Data

**********

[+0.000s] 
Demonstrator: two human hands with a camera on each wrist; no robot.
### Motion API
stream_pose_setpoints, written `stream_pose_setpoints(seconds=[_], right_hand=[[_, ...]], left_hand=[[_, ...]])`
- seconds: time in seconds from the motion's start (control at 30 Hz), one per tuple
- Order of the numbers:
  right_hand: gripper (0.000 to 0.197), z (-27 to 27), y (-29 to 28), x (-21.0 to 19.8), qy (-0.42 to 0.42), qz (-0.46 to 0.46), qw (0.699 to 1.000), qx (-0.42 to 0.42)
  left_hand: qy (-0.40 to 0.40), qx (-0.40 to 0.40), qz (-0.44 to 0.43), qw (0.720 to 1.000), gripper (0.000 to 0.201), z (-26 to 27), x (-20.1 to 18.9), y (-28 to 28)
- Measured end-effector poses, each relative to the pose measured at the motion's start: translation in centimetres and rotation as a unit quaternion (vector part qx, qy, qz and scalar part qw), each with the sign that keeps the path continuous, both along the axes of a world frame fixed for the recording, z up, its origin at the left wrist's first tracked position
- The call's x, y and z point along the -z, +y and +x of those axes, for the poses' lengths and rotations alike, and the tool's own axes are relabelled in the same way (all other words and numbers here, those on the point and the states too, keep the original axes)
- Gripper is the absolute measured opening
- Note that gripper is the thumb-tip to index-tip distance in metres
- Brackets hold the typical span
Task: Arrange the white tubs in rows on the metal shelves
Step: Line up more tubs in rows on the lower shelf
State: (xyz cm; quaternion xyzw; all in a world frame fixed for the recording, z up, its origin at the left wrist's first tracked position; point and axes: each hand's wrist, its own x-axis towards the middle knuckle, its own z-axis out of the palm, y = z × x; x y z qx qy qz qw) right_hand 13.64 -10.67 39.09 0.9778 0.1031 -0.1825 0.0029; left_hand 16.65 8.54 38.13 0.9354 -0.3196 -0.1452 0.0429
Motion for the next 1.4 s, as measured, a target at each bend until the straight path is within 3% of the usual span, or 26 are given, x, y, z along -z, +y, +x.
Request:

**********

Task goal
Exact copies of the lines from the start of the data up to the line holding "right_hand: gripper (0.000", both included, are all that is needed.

Problem solution
[+0.000s] 
Demonstrator: two human hands with a camera on each wrist; no robot.
### Motion API
stream_pose_setpoints, written `stream_pose_setpoints(seconds=[_], right_hand=[[_, ...]], left_hand=[[_, ...]])`
- seconds: time in seconds from the motion's start (control at 30 Hz), one per tuple
- Order of the numbers:
  right_hand: gripper (0.000 to 0.197), z (-27 to 27), y (-29 to 28), x (-21.0 to 19.8), qy (-0.42 to 0.42), qz (-0.46 to 0.46), qw (0.699 to 1.000), qx (-0.42 to 0.42)

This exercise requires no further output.